JAKARTA, KOMPAS — Perkembangan teknologi terus mendorong inovasi layanan keuangan digital menjadi kian beragam. Inovasi ini diharapkan bisa memperluas inklusi keuangan dengan menjangkau calon nasabah yang sebelumnya tidak bisa mengakses layanan jasa keuangan. Namun, inovasi yang baik ini harus diimbangi regulasi yang pas sekaligus optimal melindungi konsumen.

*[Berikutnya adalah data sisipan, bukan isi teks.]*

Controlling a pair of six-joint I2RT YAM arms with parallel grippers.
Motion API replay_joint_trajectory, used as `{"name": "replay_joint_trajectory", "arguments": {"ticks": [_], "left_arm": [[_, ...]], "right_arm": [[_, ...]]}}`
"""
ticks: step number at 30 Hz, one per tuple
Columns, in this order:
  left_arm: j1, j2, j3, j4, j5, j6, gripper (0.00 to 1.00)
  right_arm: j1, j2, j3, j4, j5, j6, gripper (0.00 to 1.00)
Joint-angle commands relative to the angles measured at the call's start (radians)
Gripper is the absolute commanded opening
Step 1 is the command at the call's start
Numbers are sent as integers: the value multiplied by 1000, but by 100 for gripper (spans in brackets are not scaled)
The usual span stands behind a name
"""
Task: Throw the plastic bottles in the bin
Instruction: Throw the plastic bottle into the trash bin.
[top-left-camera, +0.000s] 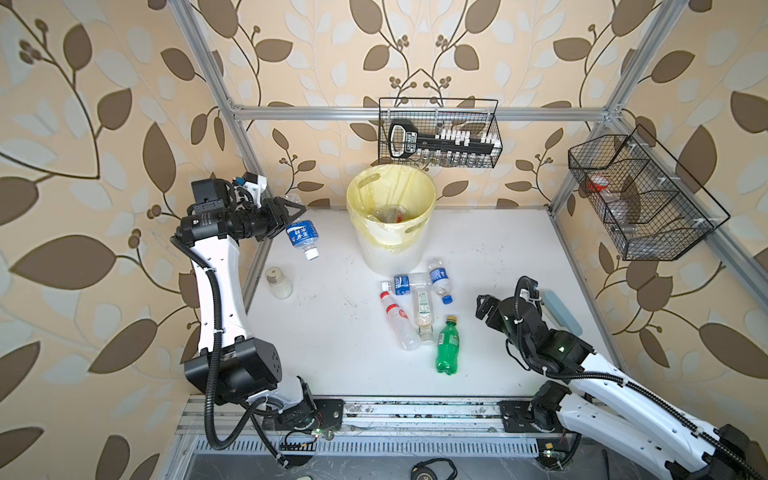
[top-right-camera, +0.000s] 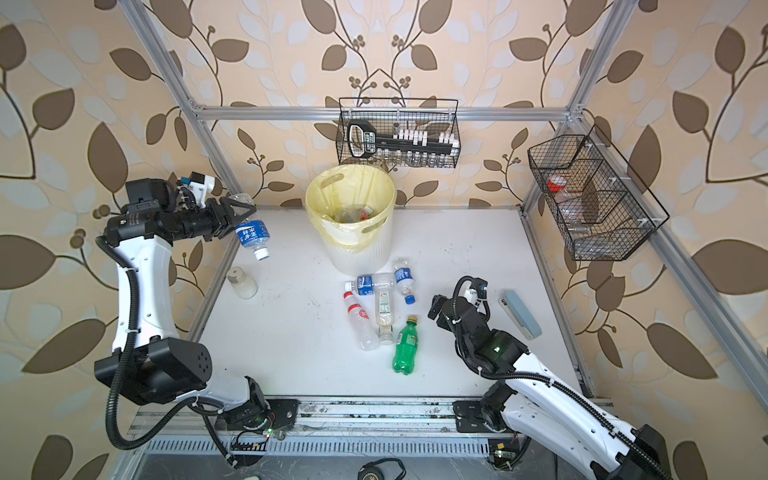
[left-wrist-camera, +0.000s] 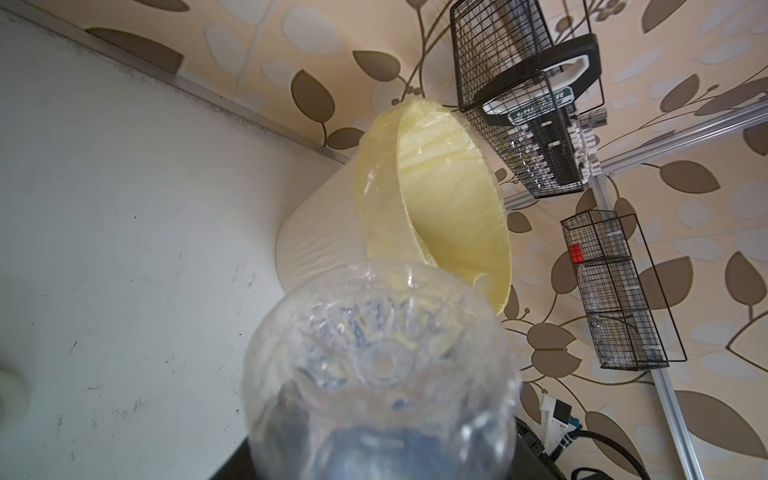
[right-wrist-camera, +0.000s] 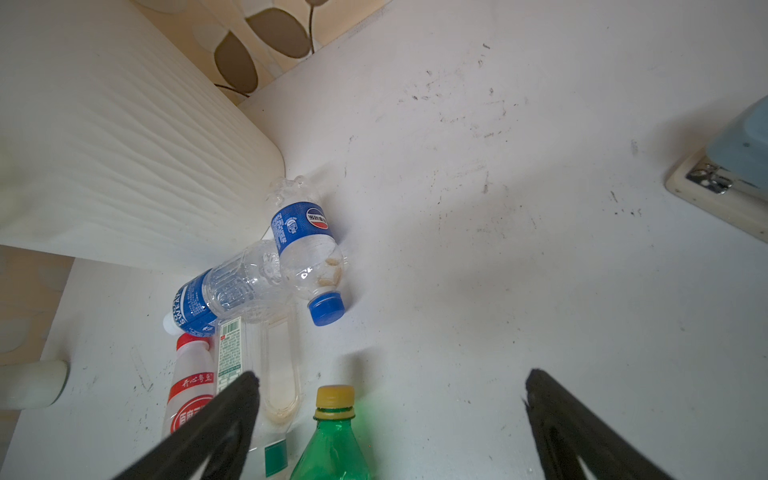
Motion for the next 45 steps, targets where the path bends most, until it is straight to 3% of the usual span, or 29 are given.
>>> {"name": "replay_joint_trajectory", "arguments": {"ticks": [1,8,13,18,19,20,21,22,23,29,33,37,45], "left_arm": [[9,-21,-18,54,19,-48,16],[-13,24,108,63,6,-146,14],[-225,152,403,-81,-220,-131,23],[-412,334,617,-46,-364,-181,26],[-436,377,660,-34,-382,-191,33],[-459,433,727,-34,-408,-200,46],[-481,482,778,-22,-416,-201,61],[-499,513,802,-6,-420,-189,90],[-519,533,818,5,-448,-175,99],[-515,497,828,145,-524,-236,99],[-515,342,731,225,-600,-158,99],[-515,135,445,359,-595,7,99],[-512,-107,30,345,-630,133,99]], "right_arm": [[4,-24,29,-30,25,-11,100],[4,-51,23,-45,41,-13,100],[4,-62,19,-53,42,-1,100],[5,-90,13,-74,49,17,100],[5,-96,12,-77,52,20,100],[5,-101,11,-80,54,25,100],[6,-106,10,-82,58,28,100],[5,-109,12,-85,61,32,100],[6,-111,12,-89,63,37,100],[19,-125,25,-113,69,56,100],[35,-123,43,-128,95,54,100],[87,-123,48,-127,177,77,100],[181,-50,47,-55,231,90,100]]}}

Hal ini menjadi benang merah dalam penutupan acara “4th Indonesia Fintech Summit & Bulan Fintech Nasional 2022”, yang diselenggarakan secara hibrida di Bali, Senin (12/12/2022). Hadir memberikan kata sambutan Wakil Ketua Dewan Komisioner Otoritas Jasa Keuangan (OJK) Mirza Adityaswara, Menteri Komunikasi dan Informatika Johnny G Plate, Gubernur Bank Indonesia (BI) Perry Warjiyo.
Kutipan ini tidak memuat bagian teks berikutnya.